I’ve felt a little bit like one of those bobble dolls that gets knocked down, only to get back up again before getting knocked back down. Beverly has been going through some tests, nothing serious, but it looks like she may have another UTI. I’m curious to how the urologist is going to treat this, since it seems to be recurring. On top of her urology problems, and missing a whole week for fevers, she decided to try to be a bit independent this morning and make her own hot chocolate. She filled the kettle, started it, then when it was finished decided to climb on the counter and get herself a mug. When she was jumping down from the counter, her nightgown caught the spout of the kettle and caused it to pour down her back. She is very burned. Doesn’t look like a 3rd degree, but it is very tender and she is in pain. Luckily we had some meds to give her thanks to prior injuries on Mav’s part and Andy’s job as a doctor. After a cold bath, Andy treated her. We will take her in to the wound clinic to get checked out tomorrow, since they’re closed today. It is so hard to see your child suffer. Everyone has reminded me how nice it is that I have a live-in doctor. I couldn’t agree more. I told one of my friends, I’m a mess now, imagine when Andy’s deployed and I don’t have a doctor on staff at all times. I know that we have some amazing neighbors and Andy’s coworkers would take great care of us at the hospital, but it is so convenient and comforting to have Andy know so much and be so capable. My brother Nik reminded me that I’m super lucky to have a husband like Andy because he can pretty much fix anything from humans, cars, and computers, to almost any home repair. I do feel very lucky.
My friends and I have been reading and sharing our thoughts on the October LDS general conference. This week we reread the talk, “Mortality Works!” by Elder Brook Hales. I was very moved by his talk, but after this morning it has been on repeat in my mind. Elder Hales home taught a sister who had had a very challenging life. After she passed away, her son had an experience where she visited him in the temple in a spiritual way and told him, “I want you to know that mortality works, and I want you to know that I now understand why everything happened [in my life] the way it did– and it is all ok.”
Some people are dealt worse cards than I. Though that doesn’t really comfort me when going through my own trials, just makes me feel bad for them. But, what does bring comfort is knowing that all of this will come together for my good. Another scripture that has brought comfort to me recently with things my own family and extended family are going through is, D&C 100:15, “Therefore, let your hearts be comforted; for all things shall work together for good to them that walk uprightly, and to the sanctification of the church.”

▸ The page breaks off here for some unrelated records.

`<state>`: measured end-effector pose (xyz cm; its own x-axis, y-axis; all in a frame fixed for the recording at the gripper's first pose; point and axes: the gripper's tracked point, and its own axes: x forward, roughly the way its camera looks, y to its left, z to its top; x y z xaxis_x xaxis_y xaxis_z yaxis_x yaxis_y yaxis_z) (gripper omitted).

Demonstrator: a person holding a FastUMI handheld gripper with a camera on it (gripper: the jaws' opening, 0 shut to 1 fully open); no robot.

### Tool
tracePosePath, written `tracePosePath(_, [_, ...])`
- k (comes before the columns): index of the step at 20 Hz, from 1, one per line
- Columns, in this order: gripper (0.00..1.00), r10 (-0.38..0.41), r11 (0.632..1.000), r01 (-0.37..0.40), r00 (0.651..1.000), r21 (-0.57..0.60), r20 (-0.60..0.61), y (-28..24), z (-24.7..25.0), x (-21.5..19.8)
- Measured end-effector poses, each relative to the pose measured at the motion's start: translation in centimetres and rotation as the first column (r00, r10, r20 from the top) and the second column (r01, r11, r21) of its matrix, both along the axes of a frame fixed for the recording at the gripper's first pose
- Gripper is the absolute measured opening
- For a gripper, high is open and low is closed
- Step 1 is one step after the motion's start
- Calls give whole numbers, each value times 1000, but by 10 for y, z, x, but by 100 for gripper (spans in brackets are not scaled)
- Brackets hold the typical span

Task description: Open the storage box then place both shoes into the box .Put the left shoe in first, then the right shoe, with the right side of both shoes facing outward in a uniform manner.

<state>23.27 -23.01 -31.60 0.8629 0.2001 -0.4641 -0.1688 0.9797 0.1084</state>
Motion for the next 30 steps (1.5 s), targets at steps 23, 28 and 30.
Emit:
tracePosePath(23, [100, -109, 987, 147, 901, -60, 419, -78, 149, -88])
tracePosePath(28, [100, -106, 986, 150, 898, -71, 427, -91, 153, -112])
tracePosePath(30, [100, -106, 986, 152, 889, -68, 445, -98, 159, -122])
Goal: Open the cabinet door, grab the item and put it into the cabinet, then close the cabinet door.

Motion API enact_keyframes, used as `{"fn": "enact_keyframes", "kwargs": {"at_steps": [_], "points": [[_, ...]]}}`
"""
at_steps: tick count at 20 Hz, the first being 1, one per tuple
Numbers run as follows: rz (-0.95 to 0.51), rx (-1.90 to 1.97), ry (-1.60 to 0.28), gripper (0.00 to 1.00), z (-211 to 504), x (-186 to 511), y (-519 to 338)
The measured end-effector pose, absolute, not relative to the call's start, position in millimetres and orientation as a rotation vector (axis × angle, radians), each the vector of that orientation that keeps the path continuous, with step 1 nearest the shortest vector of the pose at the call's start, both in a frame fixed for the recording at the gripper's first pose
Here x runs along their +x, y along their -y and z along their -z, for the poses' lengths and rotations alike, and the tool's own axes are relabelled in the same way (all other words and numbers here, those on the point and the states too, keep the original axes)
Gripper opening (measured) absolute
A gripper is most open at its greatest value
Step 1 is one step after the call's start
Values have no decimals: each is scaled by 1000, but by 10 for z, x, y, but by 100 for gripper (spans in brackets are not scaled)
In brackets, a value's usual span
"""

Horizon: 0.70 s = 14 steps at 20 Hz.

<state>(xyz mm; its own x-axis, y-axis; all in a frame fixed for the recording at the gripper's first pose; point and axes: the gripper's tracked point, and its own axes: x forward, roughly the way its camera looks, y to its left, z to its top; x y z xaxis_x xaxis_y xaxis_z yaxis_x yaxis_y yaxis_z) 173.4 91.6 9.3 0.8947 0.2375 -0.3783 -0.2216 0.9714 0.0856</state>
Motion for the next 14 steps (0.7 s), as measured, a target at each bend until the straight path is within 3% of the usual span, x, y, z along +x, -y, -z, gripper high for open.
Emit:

No matter what comes my way, with the Lord by my side, it will work together for my good. I was telling my hair dresser about a challenging time in Junior High where I experienced some bullying (her own kid is struggling in school). She said, “Oh my goodness, Elise! I feel so bad for younger you, it breaks my heart!” I said, “Oh, I’m fine, really, it was super hard, but in some ways it has sculpted me to be a stronger better version of myself.” I wish I could say that I walked away from those particular challenges unscathed, but there are scars that I sometimes have to fight against. Moments when I feel stings of jealousy because deep down I feel unlovable. But I know that is not Heavenly Father speaking, but rather the opposite. Who would profit more than Satan to make me feel of less worth than I am. I was feeling down today while taking the sacrament and as I was reflecting on the sacrifice my Savior made for me, I thought, “Why do I struggle to feel lovable? Am I lovable?” And the Savior filled my soul with peace, joy and love and reminded me that he loved me more than any one else could love me, didn’t his sacrifice prove that?” It did. It is enough. I am enough. It is hard to fight against our inner demons sometimes, but through His grace, it is possible, and we can come out even stronger and more resilient than before. I know I’ve shared this song a million times on here, but it is so powerful, so if you haven’t listened to it yet, please do. The song is “I wish you Pain” by Andy Grammer. Knowing that the painful moments in our life can sculpt us and make us stronger is one of the greatest comforts I know.
The sister in Elder Hale’s story that testified, “Mortality works!” is a true testament that this pain is not for naught. She had a very challenging life, but despite her own circumstances, when she crossed the veil, she saw the beauty in the tapestry of her trial-filled life. Pain is never wanted, nor enjoyed, but perhaps the result of the pain can make it worth it.